**WORK ORDER:**
Wherever a line in the records below contains "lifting", copy that line.

Top of RECORDS SHOWN

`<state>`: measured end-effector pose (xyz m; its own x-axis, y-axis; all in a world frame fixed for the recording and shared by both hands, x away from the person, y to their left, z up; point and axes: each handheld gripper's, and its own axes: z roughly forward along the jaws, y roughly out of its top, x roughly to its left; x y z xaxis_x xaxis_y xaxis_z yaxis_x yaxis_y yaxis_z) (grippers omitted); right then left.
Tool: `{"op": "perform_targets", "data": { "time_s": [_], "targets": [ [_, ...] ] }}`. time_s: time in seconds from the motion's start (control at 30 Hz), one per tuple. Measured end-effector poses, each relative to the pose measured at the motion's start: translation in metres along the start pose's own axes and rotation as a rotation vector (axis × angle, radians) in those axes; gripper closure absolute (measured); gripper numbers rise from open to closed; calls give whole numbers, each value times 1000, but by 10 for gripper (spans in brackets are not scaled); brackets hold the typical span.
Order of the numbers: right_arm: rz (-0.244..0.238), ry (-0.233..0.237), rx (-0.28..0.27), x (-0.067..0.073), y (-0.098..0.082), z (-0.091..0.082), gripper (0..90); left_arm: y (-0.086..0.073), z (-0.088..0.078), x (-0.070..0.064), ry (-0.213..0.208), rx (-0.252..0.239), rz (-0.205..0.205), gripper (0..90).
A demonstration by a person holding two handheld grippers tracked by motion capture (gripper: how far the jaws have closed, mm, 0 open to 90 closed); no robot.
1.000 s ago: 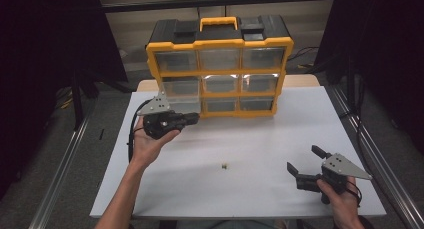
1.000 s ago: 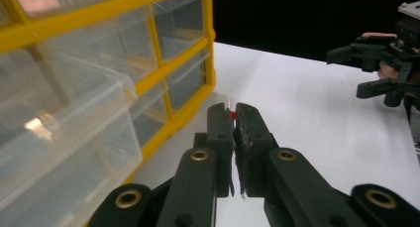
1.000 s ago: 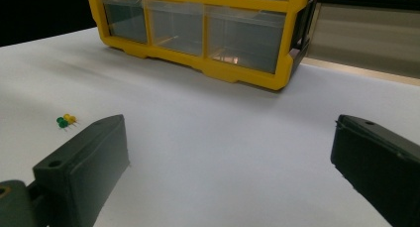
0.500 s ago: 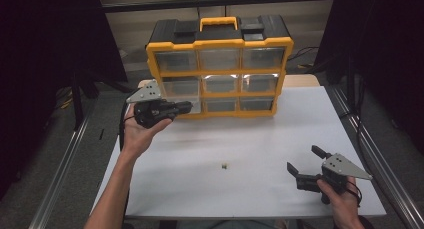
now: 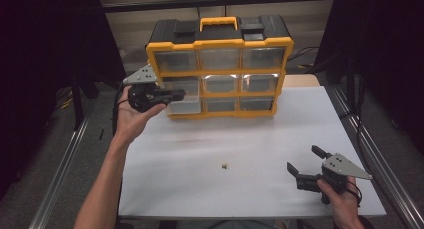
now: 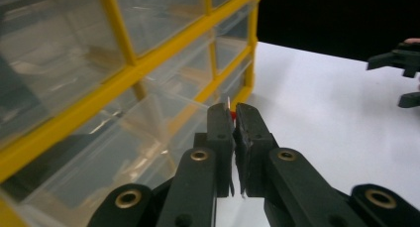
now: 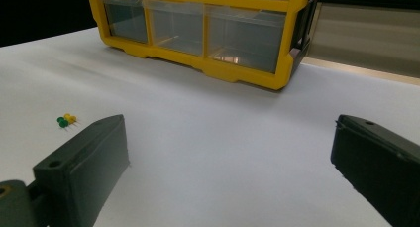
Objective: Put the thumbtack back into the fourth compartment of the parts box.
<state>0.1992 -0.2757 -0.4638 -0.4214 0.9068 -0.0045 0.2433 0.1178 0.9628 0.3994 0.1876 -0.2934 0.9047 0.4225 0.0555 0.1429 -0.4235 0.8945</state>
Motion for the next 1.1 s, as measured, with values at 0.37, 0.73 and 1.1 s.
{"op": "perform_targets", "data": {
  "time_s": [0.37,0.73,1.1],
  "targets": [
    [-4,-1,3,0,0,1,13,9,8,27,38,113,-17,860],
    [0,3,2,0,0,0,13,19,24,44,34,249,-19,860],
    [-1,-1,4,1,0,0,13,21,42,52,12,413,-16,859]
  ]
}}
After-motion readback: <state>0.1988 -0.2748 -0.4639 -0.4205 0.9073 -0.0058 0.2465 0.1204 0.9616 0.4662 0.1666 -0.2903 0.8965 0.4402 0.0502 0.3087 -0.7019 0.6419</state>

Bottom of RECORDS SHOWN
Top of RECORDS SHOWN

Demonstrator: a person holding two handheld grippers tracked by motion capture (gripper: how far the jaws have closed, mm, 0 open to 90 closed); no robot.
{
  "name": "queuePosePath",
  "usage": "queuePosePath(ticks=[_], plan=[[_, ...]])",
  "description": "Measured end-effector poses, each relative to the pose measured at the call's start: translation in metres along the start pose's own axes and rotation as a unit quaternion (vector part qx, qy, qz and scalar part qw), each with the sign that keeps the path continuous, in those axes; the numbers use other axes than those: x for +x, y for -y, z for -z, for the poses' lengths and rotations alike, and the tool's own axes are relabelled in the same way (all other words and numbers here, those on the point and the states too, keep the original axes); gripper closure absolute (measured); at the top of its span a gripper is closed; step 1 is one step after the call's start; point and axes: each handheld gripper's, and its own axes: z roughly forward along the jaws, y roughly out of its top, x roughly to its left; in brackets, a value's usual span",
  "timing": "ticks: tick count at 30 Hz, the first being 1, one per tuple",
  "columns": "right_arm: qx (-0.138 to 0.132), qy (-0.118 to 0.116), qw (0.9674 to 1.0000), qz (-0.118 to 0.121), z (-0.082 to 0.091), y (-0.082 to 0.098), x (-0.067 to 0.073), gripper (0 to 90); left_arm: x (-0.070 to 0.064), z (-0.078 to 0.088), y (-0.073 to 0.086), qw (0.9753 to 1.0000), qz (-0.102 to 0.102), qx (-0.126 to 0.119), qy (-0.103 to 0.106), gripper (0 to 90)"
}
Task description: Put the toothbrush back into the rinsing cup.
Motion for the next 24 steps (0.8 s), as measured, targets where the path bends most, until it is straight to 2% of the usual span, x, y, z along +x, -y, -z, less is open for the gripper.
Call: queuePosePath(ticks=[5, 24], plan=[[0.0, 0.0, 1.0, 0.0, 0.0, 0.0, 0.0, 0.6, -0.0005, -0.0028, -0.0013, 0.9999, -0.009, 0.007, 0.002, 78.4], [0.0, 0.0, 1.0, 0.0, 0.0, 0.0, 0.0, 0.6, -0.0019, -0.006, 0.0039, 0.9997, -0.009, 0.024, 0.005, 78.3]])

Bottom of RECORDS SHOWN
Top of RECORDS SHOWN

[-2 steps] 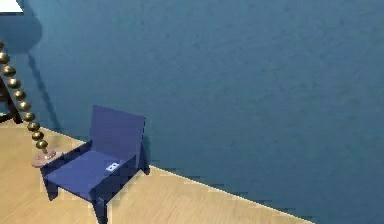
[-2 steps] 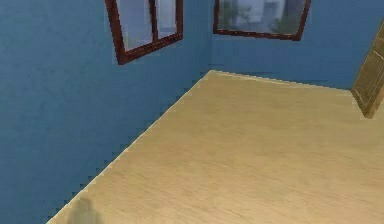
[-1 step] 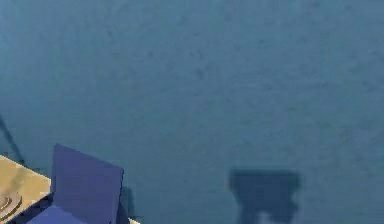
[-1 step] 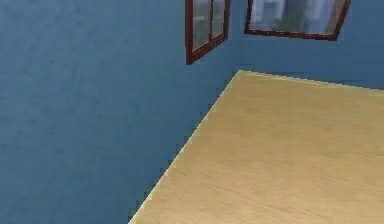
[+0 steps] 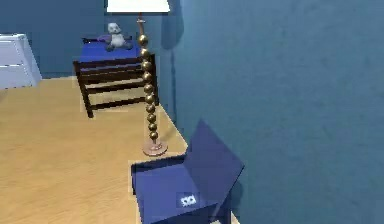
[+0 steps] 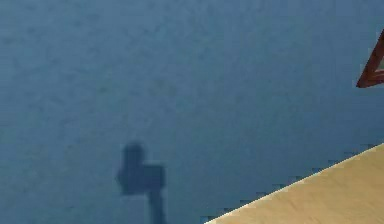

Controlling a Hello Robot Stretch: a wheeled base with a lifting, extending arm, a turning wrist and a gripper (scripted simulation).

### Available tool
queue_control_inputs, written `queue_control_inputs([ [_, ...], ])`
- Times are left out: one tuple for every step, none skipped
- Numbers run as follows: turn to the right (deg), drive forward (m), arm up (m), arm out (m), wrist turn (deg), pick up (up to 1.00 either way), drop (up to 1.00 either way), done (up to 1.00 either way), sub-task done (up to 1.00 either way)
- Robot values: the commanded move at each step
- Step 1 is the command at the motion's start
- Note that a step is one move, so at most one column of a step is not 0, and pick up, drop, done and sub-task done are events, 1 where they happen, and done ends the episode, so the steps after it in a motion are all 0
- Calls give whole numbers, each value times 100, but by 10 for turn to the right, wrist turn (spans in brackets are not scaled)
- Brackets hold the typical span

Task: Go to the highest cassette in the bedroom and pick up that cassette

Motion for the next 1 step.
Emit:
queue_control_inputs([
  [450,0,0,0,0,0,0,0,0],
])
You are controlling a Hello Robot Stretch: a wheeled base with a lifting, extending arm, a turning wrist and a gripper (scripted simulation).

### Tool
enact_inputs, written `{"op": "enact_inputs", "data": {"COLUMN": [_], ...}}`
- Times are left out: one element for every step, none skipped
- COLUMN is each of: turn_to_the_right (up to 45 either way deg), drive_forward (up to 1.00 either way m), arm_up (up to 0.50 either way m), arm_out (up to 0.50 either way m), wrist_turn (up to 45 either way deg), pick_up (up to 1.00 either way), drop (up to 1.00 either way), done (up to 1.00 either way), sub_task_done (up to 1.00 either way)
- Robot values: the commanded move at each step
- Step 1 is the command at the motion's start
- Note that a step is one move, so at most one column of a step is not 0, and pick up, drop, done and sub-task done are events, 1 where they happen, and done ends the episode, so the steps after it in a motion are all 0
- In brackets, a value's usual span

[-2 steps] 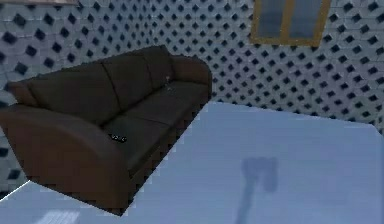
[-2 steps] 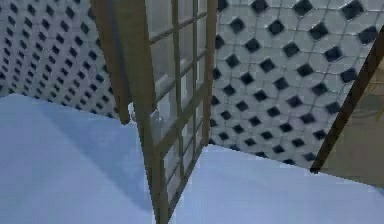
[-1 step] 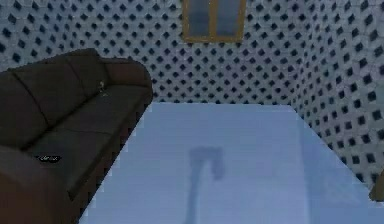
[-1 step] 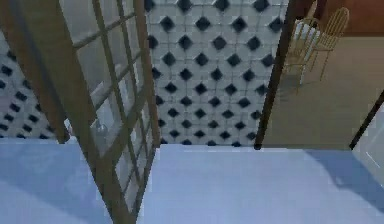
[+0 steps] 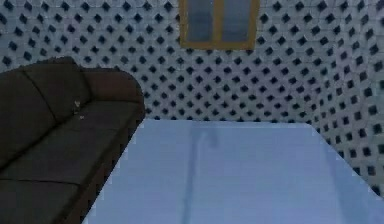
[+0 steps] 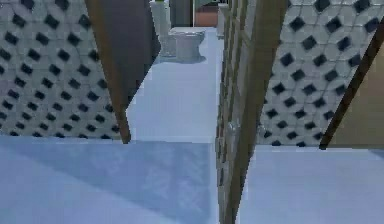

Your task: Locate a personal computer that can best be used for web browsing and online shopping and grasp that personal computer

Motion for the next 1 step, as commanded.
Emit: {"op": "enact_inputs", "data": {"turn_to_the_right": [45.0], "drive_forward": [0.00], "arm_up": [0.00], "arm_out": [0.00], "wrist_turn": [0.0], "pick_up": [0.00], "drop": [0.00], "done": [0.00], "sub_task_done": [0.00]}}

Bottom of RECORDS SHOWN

**ANSWER TO THIS TASK:**
Controlling a Hello Robot Stretch: a wheeled base with a lifting, extending arm, a turning wrist and a gripper (scripted simulation).
You are controlling a Hello Robot Stretch: a wheeled base with a lifting, extending arm, a turning wrist and a gripper (scripted simulation).

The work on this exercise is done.